There are known knowns. These are things we know that we know. There are known unknowns. That is to say, there are things that we know we don’t know. But there are also unknown unknowns. There are things we don’t know we don’t know.
– Donald Rumsfeld
Deadlines and Reliable Innovation
There’s a business precedent for financing emergent projects shrouded in uncertainty and risk. It’s called venture capital financing.
Rather than size the budget based on what can only be a guess of time, treat time and cost as constraints to ignite creativity. Set the deadline making some reasonable assumptions and taking into account say an external and important motivator like a marketing event, or a commercial deal, or cheekily a competitor launch. Set the budget based on what you’re prepared to lose if you’re wrong. Then use venture capital financing to incrementally fund innovation from the budget. Rely on iterative development and continuous delivery to put something in the hands of customers early and often, and use their feedback to inform subsequent funding increments. If you haven’t pulled the plug somewhere along the way because the data told you to do it, then be ready to witness something great by the deadline that cost less than the budget.
Products, services, and capabilities resulting from a project or venture aren’t fixed. They emerge over time. They require innovation, creating entirely anew. Planning is difficult in ambiguous circumstances and there’s plenty of adjustments required en route. The challenge is to deploy finite resources across a portfolio of investments and to manage those investments to produce the highest possible return. Bill Sahlman provides us a frame of reference.
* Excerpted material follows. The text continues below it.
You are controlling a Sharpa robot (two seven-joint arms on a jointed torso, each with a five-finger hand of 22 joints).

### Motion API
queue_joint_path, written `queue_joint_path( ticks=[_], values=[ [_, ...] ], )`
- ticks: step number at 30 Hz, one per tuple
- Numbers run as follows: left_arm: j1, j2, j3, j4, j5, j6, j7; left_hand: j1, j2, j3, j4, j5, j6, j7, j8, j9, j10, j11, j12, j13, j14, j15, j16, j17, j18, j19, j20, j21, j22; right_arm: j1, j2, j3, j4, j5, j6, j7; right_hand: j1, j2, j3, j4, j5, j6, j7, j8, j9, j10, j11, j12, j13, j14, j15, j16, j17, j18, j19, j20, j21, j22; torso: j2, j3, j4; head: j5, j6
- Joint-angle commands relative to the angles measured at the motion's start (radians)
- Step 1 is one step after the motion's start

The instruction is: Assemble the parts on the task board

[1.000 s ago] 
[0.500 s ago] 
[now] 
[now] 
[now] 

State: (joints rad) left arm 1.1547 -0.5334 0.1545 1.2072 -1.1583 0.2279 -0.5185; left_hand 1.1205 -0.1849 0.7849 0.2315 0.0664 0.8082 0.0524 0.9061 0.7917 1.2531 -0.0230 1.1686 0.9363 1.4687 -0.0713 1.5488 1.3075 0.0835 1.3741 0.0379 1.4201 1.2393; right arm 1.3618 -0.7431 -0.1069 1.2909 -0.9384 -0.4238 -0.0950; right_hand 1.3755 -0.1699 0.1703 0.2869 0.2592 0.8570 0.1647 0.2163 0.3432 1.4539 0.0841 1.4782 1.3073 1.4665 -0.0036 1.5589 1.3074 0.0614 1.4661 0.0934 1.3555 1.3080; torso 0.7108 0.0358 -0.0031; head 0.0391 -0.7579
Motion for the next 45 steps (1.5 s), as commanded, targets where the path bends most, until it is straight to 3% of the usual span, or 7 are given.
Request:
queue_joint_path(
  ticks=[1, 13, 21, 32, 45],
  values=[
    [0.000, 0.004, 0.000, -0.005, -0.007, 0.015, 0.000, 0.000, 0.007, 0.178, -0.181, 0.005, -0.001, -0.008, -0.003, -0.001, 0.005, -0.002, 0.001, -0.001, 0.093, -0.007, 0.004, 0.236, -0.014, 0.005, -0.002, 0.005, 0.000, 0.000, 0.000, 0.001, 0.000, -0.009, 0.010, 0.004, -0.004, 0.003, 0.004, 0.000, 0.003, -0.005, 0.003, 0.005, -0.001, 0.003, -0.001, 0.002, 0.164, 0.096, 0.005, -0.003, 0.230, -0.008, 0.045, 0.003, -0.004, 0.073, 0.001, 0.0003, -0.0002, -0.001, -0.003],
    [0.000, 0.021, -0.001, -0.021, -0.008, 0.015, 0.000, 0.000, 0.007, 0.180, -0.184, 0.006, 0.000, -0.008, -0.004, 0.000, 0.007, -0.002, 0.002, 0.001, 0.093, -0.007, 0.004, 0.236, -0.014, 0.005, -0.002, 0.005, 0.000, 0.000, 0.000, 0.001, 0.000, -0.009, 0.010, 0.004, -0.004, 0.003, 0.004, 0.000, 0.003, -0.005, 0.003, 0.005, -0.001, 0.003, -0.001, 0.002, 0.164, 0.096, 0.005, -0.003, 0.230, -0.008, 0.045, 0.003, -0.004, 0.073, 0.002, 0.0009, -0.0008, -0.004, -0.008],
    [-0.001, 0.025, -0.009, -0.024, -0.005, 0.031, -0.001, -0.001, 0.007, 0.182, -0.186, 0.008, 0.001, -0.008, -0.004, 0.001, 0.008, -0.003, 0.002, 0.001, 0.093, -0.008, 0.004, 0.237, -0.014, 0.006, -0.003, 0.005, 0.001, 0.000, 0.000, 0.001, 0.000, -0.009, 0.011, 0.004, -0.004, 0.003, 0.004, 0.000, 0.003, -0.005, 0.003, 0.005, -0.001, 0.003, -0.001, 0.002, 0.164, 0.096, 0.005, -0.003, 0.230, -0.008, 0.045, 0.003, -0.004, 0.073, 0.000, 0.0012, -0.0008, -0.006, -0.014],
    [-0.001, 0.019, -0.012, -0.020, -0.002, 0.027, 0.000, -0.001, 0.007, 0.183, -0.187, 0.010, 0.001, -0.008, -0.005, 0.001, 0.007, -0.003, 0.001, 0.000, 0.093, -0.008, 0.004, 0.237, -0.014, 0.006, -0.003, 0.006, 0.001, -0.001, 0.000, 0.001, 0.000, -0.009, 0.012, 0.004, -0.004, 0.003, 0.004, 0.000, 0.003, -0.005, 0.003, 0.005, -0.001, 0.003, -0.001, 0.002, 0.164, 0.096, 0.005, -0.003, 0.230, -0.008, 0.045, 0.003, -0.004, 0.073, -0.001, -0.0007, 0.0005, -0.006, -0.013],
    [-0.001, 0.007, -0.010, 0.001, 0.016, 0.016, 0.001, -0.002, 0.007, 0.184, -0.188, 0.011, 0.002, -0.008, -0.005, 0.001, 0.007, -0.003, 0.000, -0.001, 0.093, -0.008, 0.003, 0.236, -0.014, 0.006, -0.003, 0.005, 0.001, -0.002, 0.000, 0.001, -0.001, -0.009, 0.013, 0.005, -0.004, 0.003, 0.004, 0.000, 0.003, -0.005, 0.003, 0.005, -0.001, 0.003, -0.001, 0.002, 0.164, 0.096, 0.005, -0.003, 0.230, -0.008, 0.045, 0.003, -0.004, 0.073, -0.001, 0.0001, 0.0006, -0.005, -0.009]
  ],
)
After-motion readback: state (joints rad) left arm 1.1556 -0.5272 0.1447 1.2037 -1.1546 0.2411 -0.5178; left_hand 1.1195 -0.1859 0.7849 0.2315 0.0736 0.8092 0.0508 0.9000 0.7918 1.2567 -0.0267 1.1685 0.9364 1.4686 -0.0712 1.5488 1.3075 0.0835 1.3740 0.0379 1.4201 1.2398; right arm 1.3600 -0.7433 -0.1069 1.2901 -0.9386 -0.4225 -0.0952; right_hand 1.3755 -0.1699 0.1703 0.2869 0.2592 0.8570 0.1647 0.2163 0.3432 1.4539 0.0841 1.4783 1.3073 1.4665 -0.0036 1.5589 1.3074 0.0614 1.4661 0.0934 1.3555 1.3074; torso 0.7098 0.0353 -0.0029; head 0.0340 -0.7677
Any new venture contains some probability that the investment will be written off completely. The spike above the -100% return mark represents this possibility.
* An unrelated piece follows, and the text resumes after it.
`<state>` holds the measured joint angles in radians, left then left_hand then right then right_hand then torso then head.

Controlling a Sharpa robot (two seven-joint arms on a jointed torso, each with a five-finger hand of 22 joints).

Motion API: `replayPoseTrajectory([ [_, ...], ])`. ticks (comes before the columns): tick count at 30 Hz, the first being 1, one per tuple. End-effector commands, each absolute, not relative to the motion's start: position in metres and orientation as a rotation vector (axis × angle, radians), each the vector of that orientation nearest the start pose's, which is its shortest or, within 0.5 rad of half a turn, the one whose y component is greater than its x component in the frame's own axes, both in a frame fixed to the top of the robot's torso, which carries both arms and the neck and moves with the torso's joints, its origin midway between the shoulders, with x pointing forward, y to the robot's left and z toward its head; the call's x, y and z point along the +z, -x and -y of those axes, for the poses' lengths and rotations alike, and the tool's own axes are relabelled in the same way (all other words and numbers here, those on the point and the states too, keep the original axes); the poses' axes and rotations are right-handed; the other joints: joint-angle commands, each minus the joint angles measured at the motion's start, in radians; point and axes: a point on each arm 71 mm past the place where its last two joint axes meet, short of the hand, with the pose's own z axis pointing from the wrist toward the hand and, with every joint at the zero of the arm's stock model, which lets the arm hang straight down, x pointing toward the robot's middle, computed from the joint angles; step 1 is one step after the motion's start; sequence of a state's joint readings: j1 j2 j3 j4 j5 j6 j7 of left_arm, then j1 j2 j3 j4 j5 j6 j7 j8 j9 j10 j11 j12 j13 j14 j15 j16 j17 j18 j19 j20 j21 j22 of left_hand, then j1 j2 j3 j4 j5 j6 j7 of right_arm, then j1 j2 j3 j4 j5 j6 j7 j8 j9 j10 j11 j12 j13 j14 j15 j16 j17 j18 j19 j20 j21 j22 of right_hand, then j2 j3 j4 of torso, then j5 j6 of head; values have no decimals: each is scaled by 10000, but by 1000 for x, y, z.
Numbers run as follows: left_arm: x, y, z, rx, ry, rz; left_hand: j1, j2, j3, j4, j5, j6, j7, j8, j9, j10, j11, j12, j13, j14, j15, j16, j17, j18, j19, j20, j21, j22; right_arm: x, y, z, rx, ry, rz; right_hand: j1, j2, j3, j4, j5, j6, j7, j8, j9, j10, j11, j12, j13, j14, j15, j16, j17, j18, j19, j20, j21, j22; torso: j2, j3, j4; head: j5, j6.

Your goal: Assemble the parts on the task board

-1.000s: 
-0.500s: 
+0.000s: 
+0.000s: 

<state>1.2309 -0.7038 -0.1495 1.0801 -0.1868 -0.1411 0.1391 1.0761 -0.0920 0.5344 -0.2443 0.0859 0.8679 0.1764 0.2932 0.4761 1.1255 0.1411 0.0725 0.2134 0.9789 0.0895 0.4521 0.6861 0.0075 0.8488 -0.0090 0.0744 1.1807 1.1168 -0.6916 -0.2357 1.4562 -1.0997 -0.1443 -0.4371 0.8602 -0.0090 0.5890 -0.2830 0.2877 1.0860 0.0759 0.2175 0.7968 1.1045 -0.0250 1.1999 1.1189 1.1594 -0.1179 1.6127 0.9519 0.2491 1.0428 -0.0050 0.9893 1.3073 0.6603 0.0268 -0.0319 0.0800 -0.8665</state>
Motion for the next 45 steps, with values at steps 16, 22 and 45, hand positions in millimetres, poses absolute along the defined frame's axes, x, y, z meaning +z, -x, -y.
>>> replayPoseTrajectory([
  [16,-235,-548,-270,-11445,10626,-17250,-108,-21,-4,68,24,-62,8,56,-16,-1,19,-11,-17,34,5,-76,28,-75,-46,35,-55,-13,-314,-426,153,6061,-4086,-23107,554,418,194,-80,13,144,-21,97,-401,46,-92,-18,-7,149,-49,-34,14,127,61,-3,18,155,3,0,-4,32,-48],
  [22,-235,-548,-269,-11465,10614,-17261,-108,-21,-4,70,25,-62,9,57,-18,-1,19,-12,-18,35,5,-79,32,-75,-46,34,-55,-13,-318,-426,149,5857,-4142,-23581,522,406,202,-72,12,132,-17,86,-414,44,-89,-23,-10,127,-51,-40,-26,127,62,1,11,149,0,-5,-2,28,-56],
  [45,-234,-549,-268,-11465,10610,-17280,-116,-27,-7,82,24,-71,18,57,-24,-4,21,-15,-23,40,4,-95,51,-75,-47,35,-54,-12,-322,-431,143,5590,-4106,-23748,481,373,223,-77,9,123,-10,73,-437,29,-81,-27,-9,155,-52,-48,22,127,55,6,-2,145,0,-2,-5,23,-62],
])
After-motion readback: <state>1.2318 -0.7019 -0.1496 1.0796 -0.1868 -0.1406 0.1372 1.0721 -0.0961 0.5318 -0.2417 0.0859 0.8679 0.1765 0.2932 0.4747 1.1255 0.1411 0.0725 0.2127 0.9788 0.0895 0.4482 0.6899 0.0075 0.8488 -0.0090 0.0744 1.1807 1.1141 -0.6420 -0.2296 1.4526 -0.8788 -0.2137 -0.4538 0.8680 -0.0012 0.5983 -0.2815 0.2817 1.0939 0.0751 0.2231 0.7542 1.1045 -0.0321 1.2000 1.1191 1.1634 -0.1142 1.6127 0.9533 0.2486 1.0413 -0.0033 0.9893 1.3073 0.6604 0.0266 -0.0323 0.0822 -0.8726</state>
The probability of various returns greater than -100% spreads out in the distribution represented by the bell curve.
Ultimately, an investor first wants to reduce the height of the -100% spike, i.e. to reduce the probability of a total write-off, and second, to move the distribution of returns further to the right, i.e. to increase the probability of higher returns.
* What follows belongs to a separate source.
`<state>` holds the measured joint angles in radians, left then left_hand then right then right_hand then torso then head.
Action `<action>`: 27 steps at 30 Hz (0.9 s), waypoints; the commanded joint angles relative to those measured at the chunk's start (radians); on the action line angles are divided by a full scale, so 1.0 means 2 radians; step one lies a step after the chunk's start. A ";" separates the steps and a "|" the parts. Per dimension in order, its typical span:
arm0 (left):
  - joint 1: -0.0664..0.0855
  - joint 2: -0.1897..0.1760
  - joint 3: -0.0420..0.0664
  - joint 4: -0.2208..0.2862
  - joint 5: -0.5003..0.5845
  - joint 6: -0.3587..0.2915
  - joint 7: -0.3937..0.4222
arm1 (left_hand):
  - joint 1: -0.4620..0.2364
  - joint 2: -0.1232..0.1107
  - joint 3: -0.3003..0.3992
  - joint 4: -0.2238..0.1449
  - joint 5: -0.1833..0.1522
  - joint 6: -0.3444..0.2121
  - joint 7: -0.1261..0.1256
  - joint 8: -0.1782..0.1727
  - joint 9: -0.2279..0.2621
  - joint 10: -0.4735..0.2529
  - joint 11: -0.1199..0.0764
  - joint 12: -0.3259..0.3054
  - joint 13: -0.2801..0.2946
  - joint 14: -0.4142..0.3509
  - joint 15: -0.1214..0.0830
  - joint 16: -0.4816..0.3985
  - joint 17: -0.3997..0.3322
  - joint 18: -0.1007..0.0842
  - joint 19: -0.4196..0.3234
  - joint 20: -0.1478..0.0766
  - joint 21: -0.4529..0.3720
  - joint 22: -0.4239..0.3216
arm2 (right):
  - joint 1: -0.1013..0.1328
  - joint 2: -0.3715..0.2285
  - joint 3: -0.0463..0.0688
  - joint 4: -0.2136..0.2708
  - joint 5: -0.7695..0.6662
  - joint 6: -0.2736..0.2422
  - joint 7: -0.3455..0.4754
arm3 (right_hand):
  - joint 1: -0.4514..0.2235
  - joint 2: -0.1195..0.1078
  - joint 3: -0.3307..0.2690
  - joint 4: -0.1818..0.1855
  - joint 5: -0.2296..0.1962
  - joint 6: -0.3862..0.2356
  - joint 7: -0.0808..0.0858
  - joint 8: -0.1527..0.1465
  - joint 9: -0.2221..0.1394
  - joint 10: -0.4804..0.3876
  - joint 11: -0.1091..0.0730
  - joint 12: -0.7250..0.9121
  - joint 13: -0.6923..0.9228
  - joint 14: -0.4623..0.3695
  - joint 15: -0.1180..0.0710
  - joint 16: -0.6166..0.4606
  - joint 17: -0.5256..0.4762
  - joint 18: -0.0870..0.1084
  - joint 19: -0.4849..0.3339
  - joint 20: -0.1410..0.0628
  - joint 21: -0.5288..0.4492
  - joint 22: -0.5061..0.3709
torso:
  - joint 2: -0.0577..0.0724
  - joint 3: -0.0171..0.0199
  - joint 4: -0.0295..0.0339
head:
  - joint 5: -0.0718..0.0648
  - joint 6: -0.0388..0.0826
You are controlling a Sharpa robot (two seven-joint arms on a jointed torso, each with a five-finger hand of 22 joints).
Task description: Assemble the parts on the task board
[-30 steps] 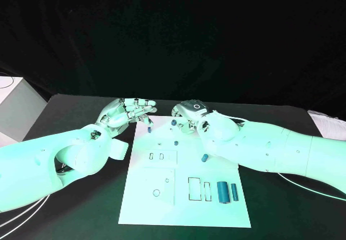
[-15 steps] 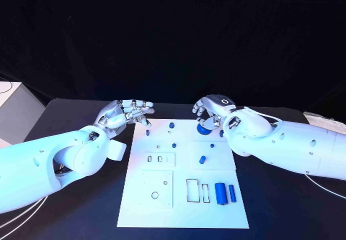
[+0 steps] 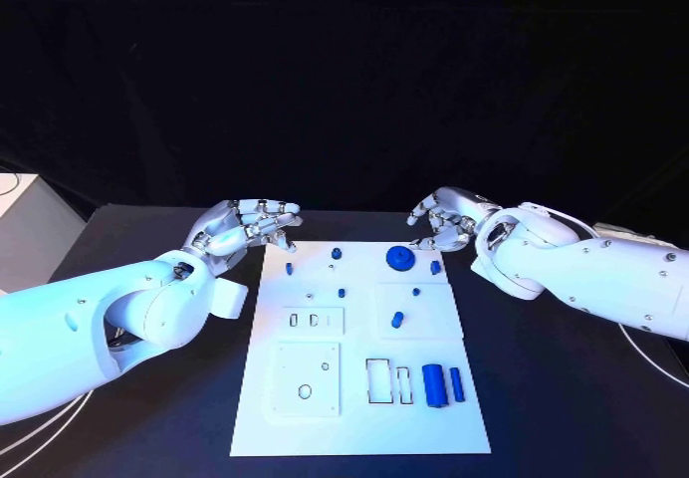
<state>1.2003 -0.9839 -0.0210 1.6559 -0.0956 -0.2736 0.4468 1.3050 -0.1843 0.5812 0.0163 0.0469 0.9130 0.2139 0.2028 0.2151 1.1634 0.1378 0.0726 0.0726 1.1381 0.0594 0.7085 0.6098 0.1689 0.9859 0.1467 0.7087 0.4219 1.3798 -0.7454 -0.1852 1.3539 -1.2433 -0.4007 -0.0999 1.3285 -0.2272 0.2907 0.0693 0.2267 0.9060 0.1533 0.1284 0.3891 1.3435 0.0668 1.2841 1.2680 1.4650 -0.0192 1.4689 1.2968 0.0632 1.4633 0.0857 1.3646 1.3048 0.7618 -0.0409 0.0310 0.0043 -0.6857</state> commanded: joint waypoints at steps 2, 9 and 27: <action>0.000 0.003 0.000 0.000 0.001 0.013 0.004 | -0.001 0.003 0.002 -0.001 0.002 -0.002 -0.001 -0.002 0.001 -0.003 0.000 -0.003 0.000 -0.003 -0.001 0.003 0.001 0.005 -0.003 0.000 0.002 0.000 | -0.004 0.011 0.000 -0.013 0.013 0.051 0.009 | 0.009 0.005 -0.023 0.012 0.002 -0.009 0.003 0.005 0.000 0.026 0.003 0.045 0.047 0.033 0.006 0.015 0.037 -0.008 0.014 0.004 0.018 0.029 | 0.001 -0.0003 0.0023 | -0.001 -0.001; 0.000 0.004 0.000 0.000 0.001 0.013 0.004 | -0.001 0.003 0.002 -0.001 0.002 -0.002 -0.001 -0.002 0.001 -0.003 0.000 -0.003 0.000 -0.003 -0.001 0.003 0.001 0.005 -0.003 0.000 0.002 0.000 | -0.012 0.029 -0.001 -0.032 0.001 0.058 -0.003 | 0.020 0.012 -0.039 0.025 0.004 -0.011 0.005 0.011 0.000 0.052 0.006 0.080 0.084 0.040 0.009 0.030 0.076 -0.014 0.025 0.007 0.043 0.060 | 0.003 0.0000 0.0044 | -0.004 -0.001; 0.000 0.002 0.000 0.000 0.001 0.013 0.001 | -0.001 0.003 0.002 -0.001 0.002 -0.002 -0.001 -0.002 0.001 -0.003 0.000 -0.003 0.000 -0.003 -0.001 0.003 0.001 0.005 -0.003 0.000 0.002 0.000 | -0.022 0.043 -0.001 -0.050 -0.031 0.059 -0.024 | 0.026 0.016 -0.039 0.035 0.018 -0.002 0.004 0.020 0.001 0.070 0.005 0.102 0.106 0.044 0.010 0.038 0.097 -0.020 0.033 0.008 0.063 0.085 | 0.003 0.0002 0.0042 | -0.004 -0.006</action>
<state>1.2001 -0.9808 -0.0212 1.6545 -0.0956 -0.2650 0.4453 1.3050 -0.1843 0.5811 0.0164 0.0469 0.9130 0.2139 0.2028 0.2149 1.1634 0.1378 0.0726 0.0726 1.1380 0.0594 0.7085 0.6098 0.1689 0.9860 0.1467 0.7085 0.4216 1.3362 -0.6597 -0.1873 1.2540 -1.2739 -0.2993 -0.1346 1.3691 -0.1951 0.2136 0.1349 0.2578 0.8941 0.1635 0.1623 0.3888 1.4635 0.0784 1.4834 1.3080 1.4650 -0.0051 1.5396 1.3083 0.0355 1.4662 0.0971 1.4874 1.3079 0.7678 -0.0408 0.0381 -0.0022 -0.6970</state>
Budgets versus Incremental Funding
Investors stage their investments in an emergent venture. For example, if a company needs £10 million to develop a product and take it to market, no investor would invest the full amount at the start. Rather the investor would stage the commitment of capital over a period time, preserving both the right to invest more money and the right to abandon the venture. Essentially investors are buying information, which allows them to continuously assess ongoing risk and inform their next decisions to invest, or not. This financial model supports iteration and explicitly incorporates the need to re-conceive a venture as it progresses. Lean Startup calls this pivoting.
Conventional budgeters tend to think of projects as standard capital investment, insisting on full quantification of costs and benefits at the start. This is more like buying equipment than funding a new venture. Given the uncertainty of innovation, expenditures are better staged to buy more information about the right combinations of people, strategy, and tactics. If we lock in our original conceptions and we lock in our ignorance too. We risk dysfunctional outcomes that won’t meet evolving business needs, or business solutions that have serious concealed flaws, which we have yet to discover.
When innovation is delivering value on time, regularly even, and within budget, why add more control? The only thing more control adds is more cost. Iterative development is a means to meet deadlines reliably. This builds the trust necessary to give innovation the space it needs. A virtuous circle. Sweet.